(Input data)

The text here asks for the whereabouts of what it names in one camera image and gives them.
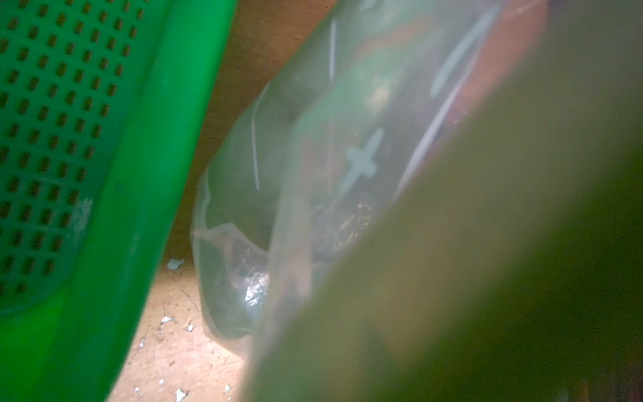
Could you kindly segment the green perforated plastic tray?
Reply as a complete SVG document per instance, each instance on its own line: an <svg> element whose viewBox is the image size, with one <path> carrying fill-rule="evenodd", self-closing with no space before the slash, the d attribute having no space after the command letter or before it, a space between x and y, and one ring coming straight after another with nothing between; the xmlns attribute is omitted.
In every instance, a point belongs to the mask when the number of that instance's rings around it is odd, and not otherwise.
<svg viewBox="0 0 643 402"><path fill-rule="evenodd" d="M2 2L2 400L110 394L234 10L233 1Z"/></svg>

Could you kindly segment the clear zip-top bag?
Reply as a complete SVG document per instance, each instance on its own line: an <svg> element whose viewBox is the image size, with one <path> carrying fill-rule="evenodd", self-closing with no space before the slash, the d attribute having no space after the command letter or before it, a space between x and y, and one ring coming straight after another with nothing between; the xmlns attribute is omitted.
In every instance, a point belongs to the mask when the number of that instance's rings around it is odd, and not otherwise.
<svg viewBox="0 0 643 402"><path fill-rule="evenodd" d="M338 2L192 247L240 401L641 400L641 2Z"/></svg>

(End Input data)

Starting with the first line of the data above, write out each line exactly up to and including the line that holds "Could you kindly segment the green". Pictures stay out.

## Answer box
The text here asks for the whereabouts of what it names in one camera image and gives them.
Could you kindly segment the green perforated plastic tray?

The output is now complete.